In 2013, GM announced it would stop trying to sell Korean-made Chevrolets in Europe. It only managed to move 200,000 of those a year. Instead, GM decided to concentrate on the Opel brand, but the commitment was tempered by continuing cost cuts. In 2014, it closed an Opel factory in Bochum, once the company's flagship plant.
And yet profitability proved elusive. Mr Neumann promised to break even last year and he had a model to help him achieve it - the new Opel Astra, named European car of the year. Opel did its best to push it, saturating the sales channels and discounting aggressively.
Last year, it was one of the market leaders in self-sales - a controversial practice in which producers sell cars to themselves and their dealers so they can later offer them for sale or lease to end clients with discounts. According to a study by CAR-Center, which surveys the German auto market, Opel had 44 per cent of such sales in January through October last year, compared with 22 per cent for Ford.
And it lost €239 million (S$360 million) anyway last year. The falling pound thanks to Vauxhall - or, rather, Brexit - dragged down Opel's performance.
GM appears to have had enough of Europe at this point. It did not want to deal with further Brexit fallout and rebuilding the Opel name in Germany would probably take years and increased investment.
Last year, a successful one for the brand, it came fifth in terms of German unit sales - behind not just perennial rival Volkswagen, but also far more expensive brands - Mercedes, Audi and BMW.
Despite Mr Neumann's best efforts and his success in increasing sales, Opel's European market share remained almost flat throughout his tenure. In a growing, highly competitive market, an automaker has to run just to stay in place.
PSA just pulled out of losses last year under Mr Carlos Tavares, the ambitious former second-in-command at Mr Carlos Ghosn's Renault. After the acquisition, Mr Tavares likely believes his company will finally realise the returns to the scale GM eyed when it tried to partner with PSA in 2012.
The French automaker has experience making and selling cars that are neither luxury nor quite low- budget. Compared with GM, it also has a better understanding of the European industrial culture, in which unions and local authorities are an automaker's nearly-equal partners rather than a nuisance to be fought off.
One has to wonder, though, if Opel would not have done better had GM parted with it in 2009, cutting its losses and letting Russian money do some healing.

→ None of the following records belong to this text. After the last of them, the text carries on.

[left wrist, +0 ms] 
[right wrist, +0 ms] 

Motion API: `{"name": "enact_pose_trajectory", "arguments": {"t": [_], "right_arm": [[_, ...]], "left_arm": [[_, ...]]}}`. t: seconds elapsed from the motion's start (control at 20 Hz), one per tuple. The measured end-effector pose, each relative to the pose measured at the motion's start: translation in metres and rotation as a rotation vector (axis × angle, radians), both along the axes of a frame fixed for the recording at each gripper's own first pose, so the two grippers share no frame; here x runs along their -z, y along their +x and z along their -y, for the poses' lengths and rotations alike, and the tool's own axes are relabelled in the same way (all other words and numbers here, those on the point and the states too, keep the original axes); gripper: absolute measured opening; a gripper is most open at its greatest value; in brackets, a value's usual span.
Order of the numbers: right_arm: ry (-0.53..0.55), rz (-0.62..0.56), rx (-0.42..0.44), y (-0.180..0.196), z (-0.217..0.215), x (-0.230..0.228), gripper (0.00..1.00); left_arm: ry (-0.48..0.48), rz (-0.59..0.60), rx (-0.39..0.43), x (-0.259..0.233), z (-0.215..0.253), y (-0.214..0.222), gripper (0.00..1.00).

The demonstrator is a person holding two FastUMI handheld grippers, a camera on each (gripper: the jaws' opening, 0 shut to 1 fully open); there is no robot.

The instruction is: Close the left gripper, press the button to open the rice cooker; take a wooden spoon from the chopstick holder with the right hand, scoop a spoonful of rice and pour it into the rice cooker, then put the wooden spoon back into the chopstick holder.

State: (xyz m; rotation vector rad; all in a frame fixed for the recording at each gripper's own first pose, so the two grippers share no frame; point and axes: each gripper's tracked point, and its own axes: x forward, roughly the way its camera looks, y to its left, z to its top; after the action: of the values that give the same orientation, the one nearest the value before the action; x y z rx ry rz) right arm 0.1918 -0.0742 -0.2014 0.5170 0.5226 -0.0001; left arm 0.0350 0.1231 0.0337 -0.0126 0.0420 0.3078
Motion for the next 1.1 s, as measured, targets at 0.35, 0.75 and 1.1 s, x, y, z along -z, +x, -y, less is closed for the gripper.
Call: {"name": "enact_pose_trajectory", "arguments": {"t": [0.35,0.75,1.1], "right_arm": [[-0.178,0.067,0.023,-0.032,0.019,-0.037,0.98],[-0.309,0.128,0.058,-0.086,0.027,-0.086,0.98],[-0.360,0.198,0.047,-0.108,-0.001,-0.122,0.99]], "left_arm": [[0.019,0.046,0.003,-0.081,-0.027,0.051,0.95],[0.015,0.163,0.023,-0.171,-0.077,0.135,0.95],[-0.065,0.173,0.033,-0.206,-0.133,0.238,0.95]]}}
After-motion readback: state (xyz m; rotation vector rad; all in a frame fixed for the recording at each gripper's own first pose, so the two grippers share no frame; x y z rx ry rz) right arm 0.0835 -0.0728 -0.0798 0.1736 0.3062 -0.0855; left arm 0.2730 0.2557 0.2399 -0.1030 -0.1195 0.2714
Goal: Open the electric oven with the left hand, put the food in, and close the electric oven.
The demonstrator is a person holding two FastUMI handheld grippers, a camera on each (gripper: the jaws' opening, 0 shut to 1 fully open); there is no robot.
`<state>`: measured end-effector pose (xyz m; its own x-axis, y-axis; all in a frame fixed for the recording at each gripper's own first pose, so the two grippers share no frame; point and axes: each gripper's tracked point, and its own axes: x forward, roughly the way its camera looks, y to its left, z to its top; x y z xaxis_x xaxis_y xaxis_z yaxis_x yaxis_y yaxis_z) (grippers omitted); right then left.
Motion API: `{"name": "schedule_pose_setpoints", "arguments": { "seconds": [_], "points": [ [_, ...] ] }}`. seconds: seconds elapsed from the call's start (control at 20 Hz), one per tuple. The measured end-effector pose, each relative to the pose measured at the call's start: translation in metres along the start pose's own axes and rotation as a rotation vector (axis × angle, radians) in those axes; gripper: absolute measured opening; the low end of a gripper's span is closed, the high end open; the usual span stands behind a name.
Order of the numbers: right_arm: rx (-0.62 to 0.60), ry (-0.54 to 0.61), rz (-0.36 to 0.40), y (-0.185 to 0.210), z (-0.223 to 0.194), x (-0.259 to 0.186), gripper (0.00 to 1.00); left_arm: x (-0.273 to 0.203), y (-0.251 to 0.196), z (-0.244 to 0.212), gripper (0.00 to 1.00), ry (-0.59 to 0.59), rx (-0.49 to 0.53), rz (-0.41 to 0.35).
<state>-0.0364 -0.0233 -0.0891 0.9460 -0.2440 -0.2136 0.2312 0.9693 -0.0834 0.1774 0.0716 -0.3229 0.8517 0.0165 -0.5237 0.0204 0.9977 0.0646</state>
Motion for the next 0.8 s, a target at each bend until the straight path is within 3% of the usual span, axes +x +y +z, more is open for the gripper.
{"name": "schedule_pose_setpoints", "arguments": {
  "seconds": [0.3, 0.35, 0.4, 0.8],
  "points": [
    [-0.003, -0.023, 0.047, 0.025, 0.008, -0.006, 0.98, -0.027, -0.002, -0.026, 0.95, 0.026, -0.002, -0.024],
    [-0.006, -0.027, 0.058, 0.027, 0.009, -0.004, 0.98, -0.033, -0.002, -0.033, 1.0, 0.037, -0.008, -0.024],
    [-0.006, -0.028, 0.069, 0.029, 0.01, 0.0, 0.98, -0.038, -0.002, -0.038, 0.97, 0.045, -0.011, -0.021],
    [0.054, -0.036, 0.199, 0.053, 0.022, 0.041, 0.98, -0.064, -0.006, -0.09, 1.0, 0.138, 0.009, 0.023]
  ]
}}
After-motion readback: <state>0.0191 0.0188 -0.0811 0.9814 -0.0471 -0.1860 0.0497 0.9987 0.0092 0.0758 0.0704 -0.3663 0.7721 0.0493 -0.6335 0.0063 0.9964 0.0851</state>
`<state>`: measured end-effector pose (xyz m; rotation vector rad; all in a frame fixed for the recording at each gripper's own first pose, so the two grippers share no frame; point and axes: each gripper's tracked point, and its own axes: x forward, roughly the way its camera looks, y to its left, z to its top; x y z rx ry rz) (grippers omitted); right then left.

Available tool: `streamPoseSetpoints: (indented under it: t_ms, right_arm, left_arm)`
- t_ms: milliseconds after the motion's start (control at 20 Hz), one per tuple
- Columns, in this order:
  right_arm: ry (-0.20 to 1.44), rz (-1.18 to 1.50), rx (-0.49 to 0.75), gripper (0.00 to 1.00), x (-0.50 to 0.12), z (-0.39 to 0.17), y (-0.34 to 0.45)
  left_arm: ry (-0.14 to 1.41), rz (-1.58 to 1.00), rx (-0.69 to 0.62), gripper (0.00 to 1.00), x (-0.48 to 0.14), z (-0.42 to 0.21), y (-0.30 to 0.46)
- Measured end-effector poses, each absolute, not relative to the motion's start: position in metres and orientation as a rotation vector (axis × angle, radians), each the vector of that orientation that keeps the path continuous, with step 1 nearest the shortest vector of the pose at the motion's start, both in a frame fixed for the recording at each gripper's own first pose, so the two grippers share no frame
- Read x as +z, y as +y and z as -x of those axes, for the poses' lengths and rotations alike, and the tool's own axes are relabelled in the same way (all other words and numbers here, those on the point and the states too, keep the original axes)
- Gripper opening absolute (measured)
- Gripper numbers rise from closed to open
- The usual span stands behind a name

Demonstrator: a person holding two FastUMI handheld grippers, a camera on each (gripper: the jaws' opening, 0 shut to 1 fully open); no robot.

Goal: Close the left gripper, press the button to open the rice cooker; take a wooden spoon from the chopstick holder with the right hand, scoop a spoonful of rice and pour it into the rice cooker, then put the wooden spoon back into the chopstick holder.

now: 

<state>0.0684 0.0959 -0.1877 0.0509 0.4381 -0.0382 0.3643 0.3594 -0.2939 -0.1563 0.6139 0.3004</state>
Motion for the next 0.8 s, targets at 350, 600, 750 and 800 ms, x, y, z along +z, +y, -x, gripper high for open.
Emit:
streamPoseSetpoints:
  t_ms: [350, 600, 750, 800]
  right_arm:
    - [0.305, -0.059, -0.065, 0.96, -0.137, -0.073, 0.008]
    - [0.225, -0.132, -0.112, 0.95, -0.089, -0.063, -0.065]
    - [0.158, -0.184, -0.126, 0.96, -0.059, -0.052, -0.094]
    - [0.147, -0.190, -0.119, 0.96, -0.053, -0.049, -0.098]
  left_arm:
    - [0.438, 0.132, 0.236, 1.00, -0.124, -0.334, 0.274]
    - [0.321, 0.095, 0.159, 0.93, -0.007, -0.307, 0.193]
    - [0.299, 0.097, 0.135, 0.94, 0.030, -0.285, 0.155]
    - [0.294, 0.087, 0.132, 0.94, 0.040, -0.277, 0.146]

PSA, after all, has been saved by a major infusion of Chinese capital from Dongfeng, which has been one of its biggest shareholders since 2013.
In the auto industry, emerging market investors often scare the established grandees, but to them, venerable car companies are more than just businesses - they are trophies to polish and show off.
India's Tata has revived Land Rover and Jaguar, and Zhejiang Geely turned around seemingly hopeless Volvo - feats that Ford failed to achieve while it owned the European brands.
Perhaps the Magna-Sberbank partnership could have made Opel a similar success in the years GM ended up wasting.